Poor infrastructure and restrictive policies vitiated higher ranking 

Tourism: Bhutan scored highest on the safety and security indicator to be ranked the 87th competitive country in the Travel and Tourism Competitiveness index 2015, released recently by the World Economic forum.

The rankings measure the competitiveness of 141 countries and economies, based on 14 pillars or criteria, like business environment, travel and tourism policies, and readiness of communication networks, infrastructure quality, and natural resources.

Scoring 6.02 on a 1-7 scale, seven being safest, the country is ranked the 26th safest out of 141 countries assessed for the competitiveness ranking.  Safety and security is a critical factor determining the competitiveness of a country’s T&T industry.  Tourists are likely to be deterred from traveling to dangerous countries or regions, making it less attractive to develop the T&T sector in those places, according to the report.

Despite many feeling that the tourism tariff of USD 200 and USD 250 a day as expensive, the other indicator that the country fared better was in the price competitiveness indicator, where it was ranked 30th scoring 5.18.

However, Bhutan scored the lowest in the tourism service infrastructure criteria.  Bhutan was ranked 120.  The availability of sufficient quality accommodation, resorts and entertainment facilities are considered to have significant competitive advantage for a country.  The level of tourism infrastructure service is measured through the number of “upper level” hotel rooms complemented by the extent of access to services, such as car rentals and ATMs.

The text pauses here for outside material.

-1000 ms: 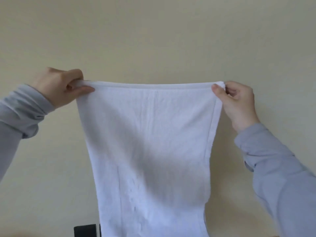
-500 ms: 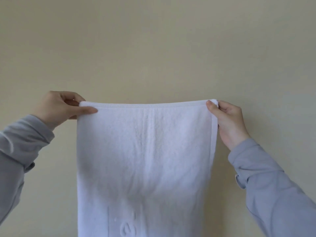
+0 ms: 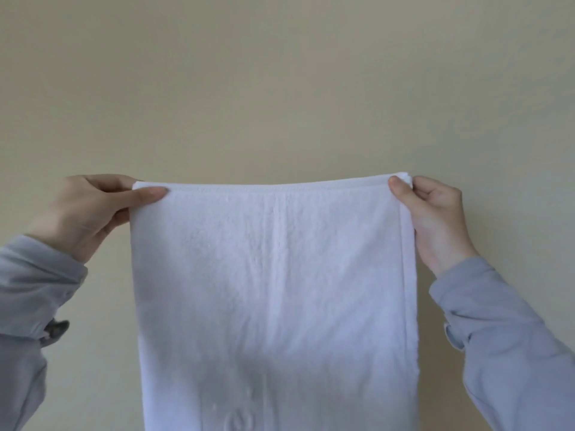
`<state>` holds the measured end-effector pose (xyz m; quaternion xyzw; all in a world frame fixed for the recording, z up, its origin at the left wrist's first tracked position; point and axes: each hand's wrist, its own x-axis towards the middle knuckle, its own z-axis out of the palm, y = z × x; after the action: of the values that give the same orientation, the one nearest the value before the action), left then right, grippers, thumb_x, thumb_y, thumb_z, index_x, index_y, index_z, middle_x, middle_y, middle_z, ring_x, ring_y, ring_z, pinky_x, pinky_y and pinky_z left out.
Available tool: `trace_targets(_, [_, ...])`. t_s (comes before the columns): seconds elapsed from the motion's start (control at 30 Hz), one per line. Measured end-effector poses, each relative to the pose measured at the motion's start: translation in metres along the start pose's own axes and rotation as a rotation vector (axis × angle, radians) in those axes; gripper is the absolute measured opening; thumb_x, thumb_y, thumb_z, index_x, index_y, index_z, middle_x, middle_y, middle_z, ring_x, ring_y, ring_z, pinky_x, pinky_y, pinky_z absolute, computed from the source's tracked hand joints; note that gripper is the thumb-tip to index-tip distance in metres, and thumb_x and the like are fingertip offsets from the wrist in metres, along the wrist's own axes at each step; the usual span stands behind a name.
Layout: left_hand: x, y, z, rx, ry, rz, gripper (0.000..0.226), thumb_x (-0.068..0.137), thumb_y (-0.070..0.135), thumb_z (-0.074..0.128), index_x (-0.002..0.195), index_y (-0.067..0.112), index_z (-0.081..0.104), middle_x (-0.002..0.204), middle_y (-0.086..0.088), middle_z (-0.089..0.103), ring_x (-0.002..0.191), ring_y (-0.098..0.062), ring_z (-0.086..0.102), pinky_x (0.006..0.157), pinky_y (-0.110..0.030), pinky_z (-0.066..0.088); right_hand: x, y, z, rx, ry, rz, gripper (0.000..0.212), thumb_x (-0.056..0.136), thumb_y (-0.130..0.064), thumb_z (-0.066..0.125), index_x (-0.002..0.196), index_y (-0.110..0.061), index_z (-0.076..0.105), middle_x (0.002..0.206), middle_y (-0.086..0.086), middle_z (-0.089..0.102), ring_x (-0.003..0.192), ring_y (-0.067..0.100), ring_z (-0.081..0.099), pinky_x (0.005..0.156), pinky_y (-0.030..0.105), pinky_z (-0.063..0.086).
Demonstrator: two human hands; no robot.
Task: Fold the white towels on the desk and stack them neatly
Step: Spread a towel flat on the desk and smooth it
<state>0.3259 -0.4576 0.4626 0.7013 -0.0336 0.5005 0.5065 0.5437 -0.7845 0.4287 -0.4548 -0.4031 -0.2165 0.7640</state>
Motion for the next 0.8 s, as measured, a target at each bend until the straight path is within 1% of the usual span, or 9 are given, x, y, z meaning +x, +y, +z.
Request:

Ranked 117th, Bhutan score in the international openness criteria dragged down the ranking.  Restrictive policies, such as cumbersome visa requirements, diminish tourists’ willingness to visit a country, and indirectly reduce the availability of key services, the report states.  Regional trade agreements, openness to bilateral air services and availability are other factors.

Another area that brought down the ranking was the ranking in the cultural resources and business travel criteria.  Bhutan was ranked 111th scoring only 1.29 points.

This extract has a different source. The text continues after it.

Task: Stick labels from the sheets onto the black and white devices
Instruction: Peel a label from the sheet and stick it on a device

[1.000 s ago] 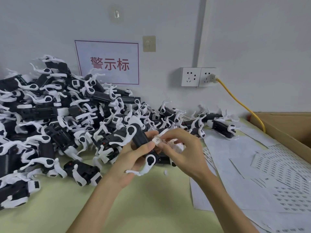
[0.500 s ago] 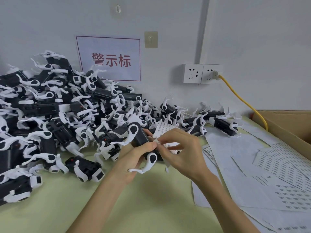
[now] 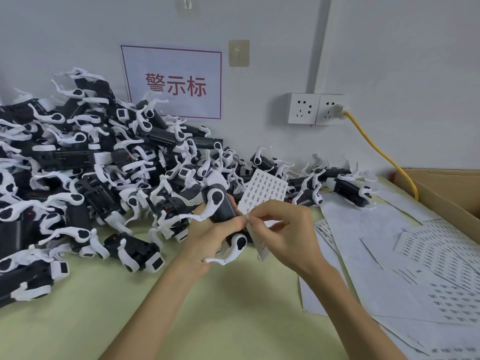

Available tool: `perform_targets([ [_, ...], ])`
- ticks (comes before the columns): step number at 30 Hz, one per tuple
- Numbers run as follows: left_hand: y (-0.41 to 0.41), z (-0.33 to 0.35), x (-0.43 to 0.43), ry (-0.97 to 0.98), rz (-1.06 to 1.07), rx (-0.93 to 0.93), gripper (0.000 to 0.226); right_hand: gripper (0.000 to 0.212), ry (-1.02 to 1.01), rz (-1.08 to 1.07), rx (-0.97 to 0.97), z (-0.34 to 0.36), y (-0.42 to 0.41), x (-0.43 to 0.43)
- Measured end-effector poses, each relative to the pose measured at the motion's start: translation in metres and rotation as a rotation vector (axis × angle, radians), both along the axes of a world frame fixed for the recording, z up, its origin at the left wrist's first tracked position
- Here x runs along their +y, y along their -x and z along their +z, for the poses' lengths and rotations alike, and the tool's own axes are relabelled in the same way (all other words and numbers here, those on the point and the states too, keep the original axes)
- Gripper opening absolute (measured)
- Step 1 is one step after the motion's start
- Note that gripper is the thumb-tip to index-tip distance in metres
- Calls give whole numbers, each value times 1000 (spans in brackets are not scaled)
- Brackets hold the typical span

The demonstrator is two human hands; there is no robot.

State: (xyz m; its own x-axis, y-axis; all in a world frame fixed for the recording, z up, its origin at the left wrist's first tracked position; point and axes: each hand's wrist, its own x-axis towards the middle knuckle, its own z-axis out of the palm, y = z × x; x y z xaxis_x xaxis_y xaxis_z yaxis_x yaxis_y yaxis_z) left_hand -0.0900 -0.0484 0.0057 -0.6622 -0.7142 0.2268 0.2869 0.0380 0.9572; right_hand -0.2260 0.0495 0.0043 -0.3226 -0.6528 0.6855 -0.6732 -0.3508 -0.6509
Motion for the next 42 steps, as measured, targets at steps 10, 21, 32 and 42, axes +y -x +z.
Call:
perform_targets([
  [10,0,5,3,-38,-35,38,26,17,-99,-33,-102,4,6,0],
  [21,-41,28,-39,-203,-147,149,26,25,-51,-42,-210,10,17,4],
  [32,-37,24,-22,-207,-347,-35,36,47,-79,3,-85,6,15,5],
  [42,-33,23,-17,-226,-356,-75,32,54,-90,-13,-46,5,17,6],
])
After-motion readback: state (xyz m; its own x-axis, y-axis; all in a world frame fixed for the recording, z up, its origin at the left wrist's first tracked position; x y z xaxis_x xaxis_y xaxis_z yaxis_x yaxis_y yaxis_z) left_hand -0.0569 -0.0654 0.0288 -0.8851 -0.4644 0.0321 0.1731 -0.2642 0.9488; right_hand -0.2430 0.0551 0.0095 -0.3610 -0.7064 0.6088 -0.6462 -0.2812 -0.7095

The number of UNESCO cultural World Heritage sites, large stadiums that can host significant sport or entertainment events, and a new measure of digital demand for cultural and entertainment—the number of online searches related to a country’s cultural resources are considered in this pillar.  The number of international association meetings taking place in a country is included to capture, at least partially, business travel.

As expected, health and hygiene was one area Bhutan scored poorly.  Bhutan was ranked 91.  Access to improved drinking water and sanitation is important for the comfort and health of travellers.  In the event that tourists do become ill, the country’s health sector must be able to ensure they are properly cared for, as measured by the availability of physicians and hospital beds.

Spain tops the table for the first time, with an overall score of 5.31.  France and Germany rank second and third, followed by the United States in fourth.  In the region, Sri Lanka and India are ranked above Bhutan.